Written by: Fateh Muhammad Malik
Posted on: November 09, 2016 |
On Iqbal’s birth anniversary, Pakistanis must reflect whether the society we have created lives up to his vision.
Referring to Iqbal’s two revolutionary poems, “God’s command”, and “The earth belongs to God”, it is argued that all land belongs to God and the peasants who till the land are holding it as a trust from Him. Iqbal declares in his famous and powerful couplet that if the tiller cannot be fed from the farm on which he works, then every ear of that wheat should be destroyed or burnt. In these poems Iqbal rails against the exploitative feudal and sardari systems that prevail in different parts of the country. He clashed with Sir Fazl-e-Hussain in the Punjab Legislative Council over the issue of land ownership, with Hussain arguing that all land used to belong to the Mughal rulers, and now it is transferred to the British, the current rulers in India. Iqbal challenged that view, and argued that its ownership lay with Allah.
The author also quotes from Iqbal’s poem ‘Gadai’ or “Fakiri”, in which the poet contends that the institution of kingship or royalty thrives by exploiting the helpless and poor subjects. Iqbal repeatedly exhorts in this poem that the outmoded traditions and institutions should be abandoned in favour of a more just economic and social system.

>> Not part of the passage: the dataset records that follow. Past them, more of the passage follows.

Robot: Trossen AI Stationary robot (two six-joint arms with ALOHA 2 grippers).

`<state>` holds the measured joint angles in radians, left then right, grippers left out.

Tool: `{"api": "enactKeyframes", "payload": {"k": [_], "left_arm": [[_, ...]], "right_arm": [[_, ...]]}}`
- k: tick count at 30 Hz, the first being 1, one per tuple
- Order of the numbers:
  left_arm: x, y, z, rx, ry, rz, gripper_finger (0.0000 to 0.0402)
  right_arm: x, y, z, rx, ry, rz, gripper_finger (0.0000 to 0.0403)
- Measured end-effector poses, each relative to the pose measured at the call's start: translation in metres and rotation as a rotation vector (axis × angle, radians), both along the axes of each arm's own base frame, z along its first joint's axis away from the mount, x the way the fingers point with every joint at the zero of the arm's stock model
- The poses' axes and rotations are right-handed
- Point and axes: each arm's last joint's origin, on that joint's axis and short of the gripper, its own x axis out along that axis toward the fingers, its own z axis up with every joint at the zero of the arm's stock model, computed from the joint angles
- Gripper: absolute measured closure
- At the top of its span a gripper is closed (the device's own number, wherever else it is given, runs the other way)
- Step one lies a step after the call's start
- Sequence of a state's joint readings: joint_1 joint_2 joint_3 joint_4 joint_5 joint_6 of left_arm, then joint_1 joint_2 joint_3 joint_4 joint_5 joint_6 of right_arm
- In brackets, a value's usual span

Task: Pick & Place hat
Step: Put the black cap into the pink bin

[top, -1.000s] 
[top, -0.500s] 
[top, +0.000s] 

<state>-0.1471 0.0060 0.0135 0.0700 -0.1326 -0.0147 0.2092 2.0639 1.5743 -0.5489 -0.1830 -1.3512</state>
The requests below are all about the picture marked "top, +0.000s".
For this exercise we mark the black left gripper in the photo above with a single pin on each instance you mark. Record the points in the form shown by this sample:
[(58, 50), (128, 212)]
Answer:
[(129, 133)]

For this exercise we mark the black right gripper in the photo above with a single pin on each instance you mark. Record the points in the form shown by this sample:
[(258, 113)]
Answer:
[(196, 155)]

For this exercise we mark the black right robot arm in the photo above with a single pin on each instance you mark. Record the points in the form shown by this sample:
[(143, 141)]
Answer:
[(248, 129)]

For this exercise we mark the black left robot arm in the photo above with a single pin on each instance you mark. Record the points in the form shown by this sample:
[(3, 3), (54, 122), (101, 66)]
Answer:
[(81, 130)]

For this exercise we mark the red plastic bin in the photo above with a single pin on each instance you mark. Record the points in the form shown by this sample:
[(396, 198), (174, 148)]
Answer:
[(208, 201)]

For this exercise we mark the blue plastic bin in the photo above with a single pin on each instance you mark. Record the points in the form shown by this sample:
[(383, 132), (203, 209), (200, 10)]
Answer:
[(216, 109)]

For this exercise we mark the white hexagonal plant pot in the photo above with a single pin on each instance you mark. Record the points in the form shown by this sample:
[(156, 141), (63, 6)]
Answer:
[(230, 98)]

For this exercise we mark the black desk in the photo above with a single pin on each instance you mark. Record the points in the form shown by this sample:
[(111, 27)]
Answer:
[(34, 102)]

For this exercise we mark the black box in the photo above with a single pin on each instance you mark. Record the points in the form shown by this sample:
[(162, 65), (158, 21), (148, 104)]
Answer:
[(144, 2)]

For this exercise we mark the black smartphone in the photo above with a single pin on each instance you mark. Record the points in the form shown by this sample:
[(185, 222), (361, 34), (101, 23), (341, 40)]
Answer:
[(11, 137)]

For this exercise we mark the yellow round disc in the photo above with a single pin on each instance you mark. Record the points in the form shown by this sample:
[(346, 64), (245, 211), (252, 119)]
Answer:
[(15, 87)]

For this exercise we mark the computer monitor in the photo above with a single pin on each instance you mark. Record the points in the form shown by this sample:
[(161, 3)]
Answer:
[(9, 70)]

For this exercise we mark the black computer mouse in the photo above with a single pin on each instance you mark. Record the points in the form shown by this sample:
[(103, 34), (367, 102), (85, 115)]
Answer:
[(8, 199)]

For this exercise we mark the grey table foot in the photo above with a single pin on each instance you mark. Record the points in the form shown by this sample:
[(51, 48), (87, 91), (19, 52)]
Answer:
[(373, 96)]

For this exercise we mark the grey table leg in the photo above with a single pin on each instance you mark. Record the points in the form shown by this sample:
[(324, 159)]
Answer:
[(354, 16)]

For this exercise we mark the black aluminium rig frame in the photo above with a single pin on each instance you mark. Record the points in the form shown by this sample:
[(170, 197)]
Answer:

The vision of Iqbal and Quaid remains stillborn due to the glaring shortcomings of our democratic governments, and that in turn has led to the interruption of democratic rule by dictatorships. It is imperative that our policy-makers study Iqbal and try to transform Pakistan according to his vision of a truly just society. Iqbal was acutely aware of the economic backwardness of his country and how it effected the moral and spiritual fiber of the people, and even wrote a book on the “Science of Economics”. Pakistan cannot become truly democratic unless and until the economic empowerment of its people has taken place.